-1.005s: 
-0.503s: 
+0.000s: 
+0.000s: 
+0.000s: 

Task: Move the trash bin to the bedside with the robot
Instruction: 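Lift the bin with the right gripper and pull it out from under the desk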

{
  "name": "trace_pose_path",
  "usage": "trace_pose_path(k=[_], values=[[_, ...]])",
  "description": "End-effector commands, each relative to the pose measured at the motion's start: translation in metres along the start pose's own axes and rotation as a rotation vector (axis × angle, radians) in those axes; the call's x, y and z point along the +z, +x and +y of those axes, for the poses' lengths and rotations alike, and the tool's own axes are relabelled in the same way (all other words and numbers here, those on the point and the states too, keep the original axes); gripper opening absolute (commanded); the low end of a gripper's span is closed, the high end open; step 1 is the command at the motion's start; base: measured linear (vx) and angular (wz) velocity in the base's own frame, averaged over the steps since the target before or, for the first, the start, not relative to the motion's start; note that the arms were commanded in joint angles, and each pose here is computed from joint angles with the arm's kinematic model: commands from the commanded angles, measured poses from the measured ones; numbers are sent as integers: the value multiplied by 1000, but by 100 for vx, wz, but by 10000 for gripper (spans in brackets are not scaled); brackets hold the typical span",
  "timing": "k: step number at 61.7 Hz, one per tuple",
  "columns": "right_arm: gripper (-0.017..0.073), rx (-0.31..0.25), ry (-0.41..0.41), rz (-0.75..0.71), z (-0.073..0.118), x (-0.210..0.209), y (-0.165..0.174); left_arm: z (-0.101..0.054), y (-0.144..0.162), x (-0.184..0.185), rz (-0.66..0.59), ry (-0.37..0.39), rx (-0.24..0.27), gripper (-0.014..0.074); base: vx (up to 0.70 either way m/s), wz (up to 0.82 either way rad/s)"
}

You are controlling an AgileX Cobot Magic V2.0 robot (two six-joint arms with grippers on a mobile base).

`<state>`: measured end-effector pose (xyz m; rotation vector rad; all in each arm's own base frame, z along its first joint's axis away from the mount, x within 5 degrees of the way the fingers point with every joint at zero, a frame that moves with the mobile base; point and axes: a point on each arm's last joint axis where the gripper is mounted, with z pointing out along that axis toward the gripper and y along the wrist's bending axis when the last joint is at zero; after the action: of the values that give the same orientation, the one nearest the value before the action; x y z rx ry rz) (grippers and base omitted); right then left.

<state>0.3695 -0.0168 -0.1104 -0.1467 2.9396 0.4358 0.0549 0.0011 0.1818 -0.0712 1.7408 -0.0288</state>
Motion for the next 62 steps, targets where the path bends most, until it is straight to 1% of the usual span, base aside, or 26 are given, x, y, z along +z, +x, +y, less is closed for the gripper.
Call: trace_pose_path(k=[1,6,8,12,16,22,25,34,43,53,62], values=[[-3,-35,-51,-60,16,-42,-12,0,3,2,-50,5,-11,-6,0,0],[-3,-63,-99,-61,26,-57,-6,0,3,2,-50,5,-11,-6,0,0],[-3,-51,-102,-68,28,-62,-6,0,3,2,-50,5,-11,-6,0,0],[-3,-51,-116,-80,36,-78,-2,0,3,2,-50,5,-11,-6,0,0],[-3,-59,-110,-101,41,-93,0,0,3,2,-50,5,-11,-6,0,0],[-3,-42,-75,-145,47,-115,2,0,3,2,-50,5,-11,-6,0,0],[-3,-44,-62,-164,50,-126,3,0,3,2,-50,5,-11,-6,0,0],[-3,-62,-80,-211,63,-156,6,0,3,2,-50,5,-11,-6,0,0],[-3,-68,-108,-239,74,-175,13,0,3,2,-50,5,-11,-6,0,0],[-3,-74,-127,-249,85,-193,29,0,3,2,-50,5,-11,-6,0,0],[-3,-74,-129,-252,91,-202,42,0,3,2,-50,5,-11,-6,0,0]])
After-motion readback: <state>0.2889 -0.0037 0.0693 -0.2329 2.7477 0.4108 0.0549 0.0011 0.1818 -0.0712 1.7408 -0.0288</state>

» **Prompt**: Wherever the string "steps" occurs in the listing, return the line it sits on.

» **Response to the exercise**:
  "description": "End-effector commands, each relative to the pose measured at the motion's start: translation in metres along the start pose's own axes and rotation as a rotation vector (axis × angle, radians) in those axes; the call's x, y and z point along the +z, +x and +y of those axes, for the poses' lengths and rotations alike, and the tool's own axes are relabelled in the same way (all other words and numbers here, those on the point and the states too, keep the original axes); gripper opening absolute (commanded); the low end of a gripper's span is closed, the high end open; step 1 is the command at the motion's start; base: measured linear (vx) and angular (wz) velocity in the base's own frame, averaged over the steps since the target before or, for the first, the start, not relative to the motion's start; note that the arms were commanded in joint angles, and each pose here is computed from joint angles with the arm's kinematic model: commands from the commanded angles, measured poses from the measured ones; numbers are sent as integers: the value multiplied by 1000, but by 100 for vx, wz, but by 10000 for gripper (spans in brackets are not scaled); brackets hold the typical span",
Motion for the next 62 steps, targets where the path bends most, until it is straight to 1% of the usual span, base aside, or 26 are given, x, y, z along +z, +x, +y, less is closed for the gripper.

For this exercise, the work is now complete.